I knew that was a sore point. Marie liked praise – in many different situations. She’d told me a couple of times that sometimes she just wanted her father to tell her well done.

I needed to tell my kids that more.

“He should.”

She nodded, not moving. “Maybe you should say it to your son too. I don’t think you realise how brilliant he is.”

My dad’s focus landed back on me, his expression solemn. A nod, of course, because that was his sole language. “I’m aware of how talented he is.”

I shot a look at Marie, asking her to leave it. I knew that as okay as he’d been with me asking for leave, he wouldn’t be happy about it. In his eyes, business came first, above everything. That was why boarding schools existed along with nannies and tutors.

“Good.” She took a step closer to me, close enough so our hands brushed. This wasn’t her being discreet. “It’s been really good to work alongside him.”

“Excellent.” He looked towards Marie’s father who was trying to catch his attention. “I’ll let you two young people talk about whatever young people discuss. Make the most of tonight.” He sailed off, apparently oblivious to anything but the bottle of whisky Marie’s dad had hold of, which didn’t surprise me.

I knew there were talks about buying shares in an Irish distillery, which would solidify exactly what my father would become behind the pretence of a whisky connoisseur.

“I shouldn’t have said that, should I?” Marie turned around so her back was to the other men. “It’s just annoying to see how he doesn’t appreciate you.”

It was the first time anyone had ever defended me, possibly ever. “It doesn’t matter.

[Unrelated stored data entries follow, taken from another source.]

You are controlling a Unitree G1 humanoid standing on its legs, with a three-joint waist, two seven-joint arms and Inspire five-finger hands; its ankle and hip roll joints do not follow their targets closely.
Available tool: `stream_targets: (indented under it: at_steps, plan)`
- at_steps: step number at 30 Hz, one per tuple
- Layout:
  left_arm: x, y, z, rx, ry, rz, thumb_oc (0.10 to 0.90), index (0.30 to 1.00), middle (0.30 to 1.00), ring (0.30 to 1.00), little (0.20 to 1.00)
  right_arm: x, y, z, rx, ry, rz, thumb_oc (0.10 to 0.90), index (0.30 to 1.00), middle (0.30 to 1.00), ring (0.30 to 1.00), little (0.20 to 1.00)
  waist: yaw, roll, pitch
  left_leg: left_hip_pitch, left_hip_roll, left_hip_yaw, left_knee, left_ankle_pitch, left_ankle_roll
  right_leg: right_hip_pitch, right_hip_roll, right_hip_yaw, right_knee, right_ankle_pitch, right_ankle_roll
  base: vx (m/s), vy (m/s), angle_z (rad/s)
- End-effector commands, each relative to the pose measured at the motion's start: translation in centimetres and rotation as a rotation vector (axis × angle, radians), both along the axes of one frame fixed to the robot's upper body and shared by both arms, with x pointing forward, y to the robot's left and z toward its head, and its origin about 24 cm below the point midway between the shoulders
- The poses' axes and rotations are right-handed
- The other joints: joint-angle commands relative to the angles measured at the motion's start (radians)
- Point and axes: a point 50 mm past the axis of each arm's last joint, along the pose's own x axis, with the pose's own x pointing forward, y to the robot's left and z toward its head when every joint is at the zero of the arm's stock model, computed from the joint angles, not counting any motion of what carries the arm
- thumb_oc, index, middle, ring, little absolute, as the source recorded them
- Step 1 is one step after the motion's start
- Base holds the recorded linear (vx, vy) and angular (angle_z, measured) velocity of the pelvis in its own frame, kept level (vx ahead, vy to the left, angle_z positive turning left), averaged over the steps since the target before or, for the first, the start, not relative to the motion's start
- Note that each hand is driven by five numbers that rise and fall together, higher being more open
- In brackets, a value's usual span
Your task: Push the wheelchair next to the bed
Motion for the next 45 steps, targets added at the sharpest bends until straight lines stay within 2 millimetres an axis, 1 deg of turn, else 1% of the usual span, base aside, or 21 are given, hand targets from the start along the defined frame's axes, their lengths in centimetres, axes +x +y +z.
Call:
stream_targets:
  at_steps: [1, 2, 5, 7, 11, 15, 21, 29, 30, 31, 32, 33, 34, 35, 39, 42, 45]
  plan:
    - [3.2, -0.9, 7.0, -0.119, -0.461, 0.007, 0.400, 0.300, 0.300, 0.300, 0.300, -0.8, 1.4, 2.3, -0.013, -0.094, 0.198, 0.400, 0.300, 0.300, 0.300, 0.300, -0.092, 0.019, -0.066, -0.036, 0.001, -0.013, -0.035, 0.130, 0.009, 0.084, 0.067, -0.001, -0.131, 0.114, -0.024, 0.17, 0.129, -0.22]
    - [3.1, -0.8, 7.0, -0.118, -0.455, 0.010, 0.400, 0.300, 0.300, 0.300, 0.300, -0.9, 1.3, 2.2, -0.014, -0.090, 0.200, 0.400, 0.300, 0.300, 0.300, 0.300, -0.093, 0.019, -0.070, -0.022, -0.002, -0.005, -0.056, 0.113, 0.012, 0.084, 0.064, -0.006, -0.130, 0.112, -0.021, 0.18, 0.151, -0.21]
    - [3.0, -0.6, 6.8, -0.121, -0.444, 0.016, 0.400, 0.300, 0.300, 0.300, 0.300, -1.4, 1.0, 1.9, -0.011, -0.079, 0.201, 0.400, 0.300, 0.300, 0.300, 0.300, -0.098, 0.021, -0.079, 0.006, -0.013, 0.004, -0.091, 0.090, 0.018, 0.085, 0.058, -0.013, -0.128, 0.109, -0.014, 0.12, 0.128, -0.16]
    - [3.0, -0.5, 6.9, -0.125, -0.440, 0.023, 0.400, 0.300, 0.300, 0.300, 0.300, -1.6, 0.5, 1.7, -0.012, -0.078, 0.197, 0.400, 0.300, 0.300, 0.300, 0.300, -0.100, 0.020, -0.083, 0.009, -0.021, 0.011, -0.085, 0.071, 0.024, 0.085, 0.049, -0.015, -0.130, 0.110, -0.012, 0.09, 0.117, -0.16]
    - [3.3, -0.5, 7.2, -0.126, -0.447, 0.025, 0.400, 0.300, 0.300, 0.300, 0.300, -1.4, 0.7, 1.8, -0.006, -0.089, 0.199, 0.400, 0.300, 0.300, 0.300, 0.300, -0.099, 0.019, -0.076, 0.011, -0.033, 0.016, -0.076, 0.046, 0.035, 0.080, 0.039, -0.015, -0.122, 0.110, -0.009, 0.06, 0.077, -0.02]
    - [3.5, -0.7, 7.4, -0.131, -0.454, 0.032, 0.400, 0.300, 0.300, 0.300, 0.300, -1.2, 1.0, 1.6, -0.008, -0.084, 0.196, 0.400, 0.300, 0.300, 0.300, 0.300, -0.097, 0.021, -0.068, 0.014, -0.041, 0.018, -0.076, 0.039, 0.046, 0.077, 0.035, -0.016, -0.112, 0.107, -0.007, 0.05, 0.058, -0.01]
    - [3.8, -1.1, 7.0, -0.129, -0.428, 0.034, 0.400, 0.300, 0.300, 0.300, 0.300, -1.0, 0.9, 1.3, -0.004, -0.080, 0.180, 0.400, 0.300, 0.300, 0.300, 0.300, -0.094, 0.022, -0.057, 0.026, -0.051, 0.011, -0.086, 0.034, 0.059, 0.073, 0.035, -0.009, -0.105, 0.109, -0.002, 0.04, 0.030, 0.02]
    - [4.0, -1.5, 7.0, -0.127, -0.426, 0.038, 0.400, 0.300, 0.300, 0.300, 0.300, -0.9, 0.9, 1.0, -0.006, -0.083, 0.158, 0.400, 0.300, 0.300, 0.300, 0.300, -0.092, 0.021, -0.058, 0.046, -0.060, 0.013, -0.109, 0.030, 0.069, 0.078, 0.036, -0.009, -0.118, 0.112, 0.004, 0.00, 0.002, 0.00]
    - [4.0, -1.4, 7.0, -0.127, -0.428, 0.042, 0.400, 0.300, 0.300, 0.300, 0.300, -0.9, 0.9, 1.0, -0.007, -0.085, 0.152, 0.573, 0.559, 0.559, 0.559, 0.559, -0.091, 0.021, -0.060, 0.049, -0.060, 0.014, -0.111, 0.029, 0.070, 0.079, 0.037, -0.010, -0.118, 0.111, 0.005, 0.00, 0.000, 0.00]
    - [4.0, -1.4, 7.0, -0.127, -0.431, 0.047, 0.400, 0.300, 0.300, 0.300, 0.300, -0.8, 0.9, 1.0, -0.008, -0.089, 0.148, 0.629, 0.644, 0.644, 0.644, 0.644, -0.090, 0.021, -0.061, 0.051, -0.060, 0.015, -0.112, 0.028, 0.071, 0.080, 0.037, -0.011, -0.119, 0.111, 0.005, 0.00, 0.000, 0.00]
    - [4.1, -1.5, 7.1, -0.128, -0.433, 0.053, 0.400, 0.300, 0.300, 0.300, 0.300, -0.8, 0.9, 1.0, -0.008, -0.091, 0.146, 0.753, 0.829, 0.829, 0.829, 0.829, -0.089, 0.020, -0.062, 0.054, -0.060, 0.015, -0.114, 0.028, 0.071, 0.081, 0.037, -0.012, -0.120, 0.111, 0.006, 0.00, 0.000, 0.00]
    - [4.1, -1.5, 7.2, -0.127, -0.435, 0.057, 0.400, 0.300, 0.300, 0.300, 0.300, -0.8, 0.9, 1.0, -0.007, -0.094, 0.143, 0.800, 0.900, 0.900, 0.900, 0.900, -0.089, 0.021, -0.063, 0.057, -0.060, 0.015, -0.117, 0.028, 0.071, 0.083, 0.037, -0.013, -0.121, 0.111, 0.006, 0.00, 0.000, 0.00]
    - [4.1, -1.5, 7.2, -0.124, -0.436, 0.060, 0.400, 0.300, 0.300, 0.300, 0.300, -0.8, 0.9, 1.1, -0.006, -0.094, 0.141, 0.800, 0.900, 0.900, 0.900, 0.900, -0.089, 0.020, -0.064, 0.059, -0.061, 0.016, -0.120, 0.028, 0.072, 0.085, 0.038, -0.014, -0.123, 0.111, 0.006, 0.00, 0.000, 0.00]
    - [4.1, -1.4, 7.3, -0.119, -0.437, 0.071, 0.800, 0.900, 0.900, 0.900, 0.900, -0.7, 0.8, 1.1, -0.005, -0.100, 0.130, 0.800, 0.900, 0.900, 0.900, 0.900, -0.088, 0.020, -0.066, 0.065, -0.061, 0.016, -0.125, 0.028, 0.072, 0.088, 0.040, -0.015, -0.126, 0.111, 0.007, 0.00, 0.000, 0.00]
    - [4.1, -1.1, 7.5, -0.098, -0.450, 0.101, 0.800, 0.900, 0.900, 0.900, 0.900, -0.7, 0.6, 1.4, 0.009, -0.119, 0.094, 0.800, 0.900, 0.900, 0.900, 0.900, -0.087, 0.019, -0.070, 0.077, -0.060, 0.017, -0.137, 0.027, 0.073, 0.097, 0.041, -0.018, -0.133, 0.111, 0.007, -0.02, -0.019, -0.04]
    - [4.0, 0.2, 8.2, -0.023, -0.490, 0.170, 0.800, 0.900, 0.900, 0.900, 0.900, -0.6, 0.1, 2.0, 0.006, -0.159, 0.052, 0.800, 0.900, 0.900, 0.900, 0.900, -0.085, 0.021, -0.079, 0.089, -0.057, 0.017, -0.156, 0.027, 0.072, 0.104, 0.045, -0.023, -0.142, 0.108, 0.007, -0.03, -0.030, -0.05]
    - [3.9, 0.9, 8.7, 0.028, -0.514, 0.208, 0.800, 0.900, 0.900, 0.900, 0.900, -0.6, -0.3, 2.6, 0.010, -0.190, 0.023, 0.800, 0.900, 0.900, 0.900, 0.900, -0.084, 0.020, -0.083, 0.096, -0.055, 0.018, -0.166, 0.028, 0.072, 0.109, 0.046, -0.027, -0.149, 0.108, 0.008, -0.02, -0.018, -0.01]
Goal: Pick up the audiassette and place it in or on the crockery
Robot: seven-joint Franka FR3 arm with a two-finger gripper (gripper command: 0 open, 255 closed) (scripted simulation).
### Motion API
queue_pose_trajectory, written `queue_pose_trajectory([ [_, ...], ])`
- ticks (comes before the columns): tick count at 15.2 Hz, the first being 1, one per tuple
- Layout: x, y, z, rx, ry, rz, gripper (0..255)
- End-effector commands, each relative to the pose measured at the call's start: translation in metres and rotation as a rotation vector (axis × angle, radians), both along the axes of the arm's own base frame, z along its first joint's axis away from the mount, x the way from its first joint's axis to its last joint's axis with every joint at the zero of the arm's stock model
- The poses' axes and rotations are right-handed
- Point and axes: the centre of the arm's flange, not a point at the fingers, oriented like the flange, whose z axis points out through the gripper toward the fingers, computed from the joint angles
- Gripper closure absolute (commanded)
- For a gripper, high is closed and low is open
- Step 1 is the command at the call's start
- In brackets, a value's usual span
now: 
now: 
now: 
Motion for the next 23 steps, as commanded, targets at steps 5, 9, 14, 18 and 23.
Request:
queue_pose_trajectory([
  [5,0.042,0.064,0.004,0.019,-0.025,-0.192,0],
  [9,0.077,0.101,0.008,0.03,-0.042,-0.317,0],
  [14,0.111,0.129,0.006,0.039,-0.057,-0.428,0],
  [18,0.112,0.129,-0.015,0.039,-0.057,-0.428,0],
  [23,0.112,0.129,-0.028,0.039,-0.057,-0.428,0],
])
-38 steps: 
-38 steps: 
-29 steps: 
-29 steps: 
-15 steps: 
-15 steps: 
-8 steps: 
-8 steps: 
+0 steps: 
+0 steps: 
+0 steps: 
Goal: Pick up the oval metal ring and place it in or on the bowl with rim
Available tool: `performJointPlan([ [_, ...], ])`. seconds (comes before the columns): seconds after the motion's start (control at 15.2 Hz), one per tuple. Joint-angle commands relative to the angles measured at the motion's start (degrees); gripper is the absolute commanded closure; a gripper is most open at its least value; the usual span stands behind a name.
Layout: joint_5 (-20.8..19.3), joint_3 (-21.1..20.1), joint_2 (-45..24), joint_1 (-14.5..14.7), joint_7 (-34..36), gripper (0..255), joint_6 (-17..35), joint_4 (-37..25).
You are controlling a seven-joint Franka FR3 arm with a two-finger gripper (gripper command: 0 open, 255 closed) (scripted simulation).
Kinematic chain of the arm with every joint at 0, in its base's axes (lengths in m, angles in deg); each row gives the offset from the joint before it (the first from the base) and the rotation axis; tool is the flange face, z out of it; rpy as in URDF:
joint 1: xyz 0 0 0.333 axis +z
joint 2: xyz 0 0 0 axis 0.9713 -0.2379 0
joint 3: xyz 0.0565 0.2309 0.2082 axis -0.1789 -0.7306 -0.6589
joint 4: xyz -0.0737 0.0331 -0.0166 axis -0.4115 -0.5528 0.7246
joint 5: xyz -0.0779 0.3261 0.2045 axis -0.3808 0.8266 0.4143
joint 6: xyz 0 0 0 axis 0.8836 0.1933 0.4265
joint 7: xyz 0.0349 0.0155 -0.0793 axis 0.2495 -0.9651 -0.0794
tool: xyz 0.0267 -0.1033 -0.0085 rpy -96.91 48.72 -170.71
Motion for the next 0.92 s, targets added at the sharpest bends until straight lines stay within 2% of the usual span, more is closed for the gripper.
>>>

He won’t pay any attention to it and it might soften the fact I’ve just asked for three months leave.” I couldn’t resist touching her, even if it was her shoulder. “You look fucking beautiful, by the way.”

“Thank you. It was why I had to head back in a hurry. I’d booked someone to come and do this. It’s not something I could do on my own. If Bernie was here, she’d have put me together.” She tentatively touched her hair. “You might have to get these pins out before anything else happens later.”

“Oh. It’s like that, is it? Presumptuous.”

Her eyelids narrowed. “I can always find someone else to take them out.”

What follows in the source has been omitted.